▶ EXERCISE INSTRUCTIONS: Where the records below reach the line containing "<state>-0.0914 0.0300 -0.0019", start transcribing, and end with the line containing "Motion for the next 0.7", exactly and with nothing else added.

[Items listed in a dataset]
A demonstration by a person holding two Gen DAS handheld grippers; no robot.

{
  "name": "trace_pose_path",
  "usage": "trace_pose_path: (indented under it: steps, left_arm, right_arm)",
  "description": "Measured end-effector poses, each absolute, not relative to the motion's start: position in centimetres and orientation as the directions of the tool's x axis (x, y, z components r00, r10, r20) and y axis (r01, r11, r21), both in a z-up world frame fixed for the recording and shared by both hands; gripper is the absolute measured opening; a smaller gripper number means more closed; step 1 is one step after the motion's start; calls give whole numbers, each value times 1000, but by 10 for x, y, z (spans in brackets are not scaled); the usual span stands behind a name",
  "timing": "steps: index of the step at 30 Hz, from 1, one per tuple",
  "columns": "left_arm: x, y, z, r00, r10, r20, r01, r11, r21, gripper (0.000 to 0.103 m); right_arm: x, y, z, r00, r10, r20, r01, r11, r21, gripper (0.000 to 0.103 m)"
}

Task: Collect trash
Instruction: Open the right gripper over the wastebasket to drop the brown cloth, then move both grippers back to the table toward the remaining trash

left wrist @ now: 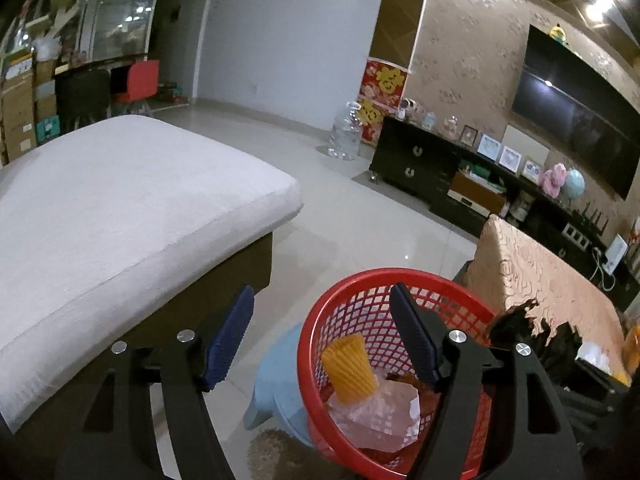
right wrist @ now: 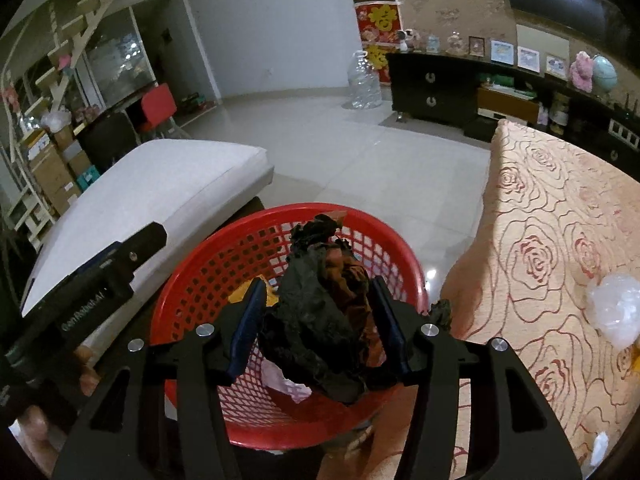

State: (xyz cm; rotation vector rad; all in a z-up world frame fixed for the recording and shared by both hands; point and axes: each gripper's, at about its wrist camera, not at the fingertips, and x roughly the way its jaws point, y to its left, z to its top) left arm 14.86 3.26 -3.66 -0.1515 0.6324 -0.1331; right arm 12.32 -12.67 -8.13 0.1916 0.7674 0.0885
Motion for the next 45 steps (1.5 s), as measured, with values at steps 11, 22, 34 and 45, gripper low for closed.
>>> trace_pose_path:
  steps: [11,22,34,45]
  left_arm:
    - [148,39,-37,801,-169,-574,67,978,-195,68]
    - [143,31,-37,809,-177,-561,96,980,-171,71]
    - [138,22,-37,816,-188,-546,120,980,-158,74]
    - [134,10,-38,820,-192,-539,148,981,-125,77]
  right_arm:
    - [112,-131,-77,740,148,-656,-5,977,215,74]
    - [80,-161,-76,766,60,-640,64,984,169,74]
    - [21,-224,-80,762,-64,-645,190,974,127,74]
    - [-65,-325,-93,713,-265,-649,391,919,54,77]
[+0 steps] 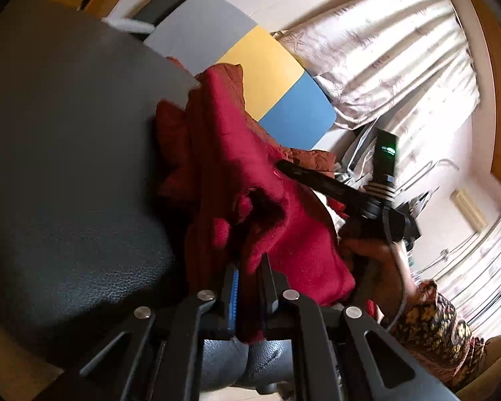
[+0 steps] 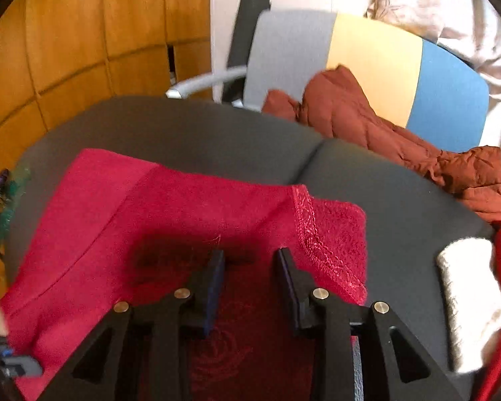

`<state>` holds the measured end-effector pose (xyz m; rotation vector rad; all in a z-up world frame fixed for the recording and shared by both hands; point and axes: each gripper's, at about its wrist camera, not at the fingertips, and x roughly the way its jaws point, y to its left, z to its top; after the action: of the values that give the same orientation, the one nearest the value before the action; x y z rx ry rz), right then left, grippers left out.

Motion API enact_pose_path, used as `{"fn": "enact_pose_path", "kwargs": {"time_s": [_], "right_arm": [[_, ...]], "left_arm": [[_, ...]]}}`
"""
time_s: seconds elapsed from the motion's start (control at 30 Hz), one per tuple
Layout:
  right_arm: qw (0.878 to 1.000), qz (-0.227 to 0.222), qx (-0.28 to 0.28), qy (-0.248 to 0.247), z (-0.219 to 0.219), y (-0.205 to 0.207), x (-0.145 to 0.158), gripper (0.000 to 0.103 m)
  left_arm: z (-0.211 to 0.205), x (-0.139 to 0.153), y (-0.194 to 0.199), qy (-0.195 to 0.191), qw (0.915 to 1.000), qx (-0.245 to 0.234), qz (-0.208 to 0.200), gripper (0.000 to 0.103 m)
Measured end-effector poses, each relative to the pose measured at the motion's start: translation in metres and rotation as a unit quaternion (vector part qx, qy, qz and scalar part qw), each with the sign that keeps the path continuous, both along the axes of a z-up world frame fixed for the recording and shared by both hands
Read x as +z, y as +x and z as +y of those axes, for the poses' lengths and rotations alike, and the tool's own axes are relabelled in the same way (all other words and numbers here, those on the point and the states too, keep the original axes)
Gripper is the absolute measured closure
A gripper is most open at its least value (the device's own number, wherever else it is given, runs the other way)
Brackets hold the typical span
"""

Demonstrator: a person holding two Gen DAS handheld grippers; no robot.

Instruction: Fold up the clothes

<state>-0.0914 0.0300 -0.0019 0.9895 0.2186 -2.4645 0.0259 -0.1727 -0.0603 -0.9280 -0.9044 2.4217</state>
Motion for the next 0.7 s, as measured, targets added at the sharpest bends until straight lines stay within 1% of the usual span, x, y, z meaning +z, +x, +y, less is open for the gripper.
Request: {"fn": "enact_pose_path", "kwargs": {"time_s": [0.07, 0.1, 0.17, 0.23, 0.3, 0.33, 0.37, 0.43, 0.47, 0.5, 0.53, 0.57, 0.6, 0.63, 0.7], "right_arm": [[0.998, 0.012, -0.019, -0.066, 0.027, 0.023, 0.015, 0.065], [0.996, 0.018, -0.028, -0.086, 0.039, 0.034, 0.021, 0.065], [0.993, 0.025, -0.04, -0.106, 0.056, 0.053, 0.026, 0.065], [0.993, 0.026, -0.044, -0.11, 0.065, 0.07, 0.025, 0.065], [0.993, 0.021, -0.041, -0.106, 0.065, 0.078, 0.02, 0.065], [0.994, 0.02, -0.037, -0.101, 0.06, 0.077, 0.018, 0.065], [0.995, 0.022, -0.033, -0.09, 0.054, 0.076, 0.015, 0.065], [0.997, 0.025, -0.022, -0.065, 0.041, 0.073, 0.01, 0.065], [0.998, 0.027, -0.016, -0.053, 0.034, 0.072, 0.008, 0.064], [0.999, 0.029, -0.011, -0.04, 0.028, 0.071, 0.005, 0.063], [0.999, 0.035, -0.003, -0.012, 0.018, 0.073, 0.001, 0.06], [0.999, 0.043, 0.008, 0.013, 0.012, 0.078, -0.004, 0.057], [0.998, 0.051, 0.019, 0.033, 0.006, 0.084, -0.007, 0.056], [0.997, 0.055, 0.025, 0.04, 0.003, 0.088, -0.011, 0.055], [0.997, 0.063, 0.035, 0.042, 0.0, 0.093, -0.018, 0.055]], "left_arm": [[-0.006, 0.021, 0.011, -0.013, 0.9992, 0.019, 0.031, 0.094], [-0.012, 0.032, 0.017, -0.019, 0.9981, 0.031, 0.05, 0.094], [-0.016, 0.058, 0.022, -0.034, 0.994, 0.051, 0.091, 0.093], [-0.01, 0.08, 0.007, -0.056, 0.9915, 0.037, 0.111, 0.092], [0.006, 0.09, -0.02, -0.085, 0.9907, 0.011, 0.106, 0.092], [0.021, 0.091, -0.041, -0.116, 0.9889, -0.005, 0.093, 0.092], [0.032, 0.092, -0.06, -0.136, 0.9872, -0.014, 0.083, 0.092], [0.045, 0.077, -0.094, -0.188, 0.9809, -0.029, 0.039, 0.092], [0.052, 0.071, -0.103, -0.208, 0.9774, -0.032, 0.021, 0.092], [0.055, 0.064, -0.113, -0.23, 0.9726, -0.033, 0.001, 0.092], [0.052, 0.052, -0.116, -0.254, 0.9668, -0.026, -0.018, 0.094], [0.046, 0.044, -0.114, -0.256, 0.9661, -0.024, -0.02, 0.101], [0.04, 0.037, -0.112, -0.257, 0.966, -0.021, -0.022, 0.101], [0.033, 0.033, -0.109, -0.25, 0.968, -0.018, -0.01, 0.101], [0.026, 0.029, -0.101, -0.261, 0.9651, -0.015, 0.005, 0.101]]}}
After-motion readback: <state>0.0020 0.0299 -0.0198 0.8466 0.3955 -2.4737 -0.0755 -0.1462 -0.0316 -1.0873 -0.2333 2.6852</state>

▶ ANSWER TO THIS EXERCISE:
<state>-0.0914 0.0300 -0.0019 0.9895 0.2186 -2.4645 0.0259 -0.1727 -0.0603 -0.9280 -0.9044 2.4217</state>
Motion for the next 0.7 s, as measured, targets added at the sharpest bends until straight lines stay within 1% of the usual span, x, y, z meaning +z, +x, +y, less is open for the gripper.

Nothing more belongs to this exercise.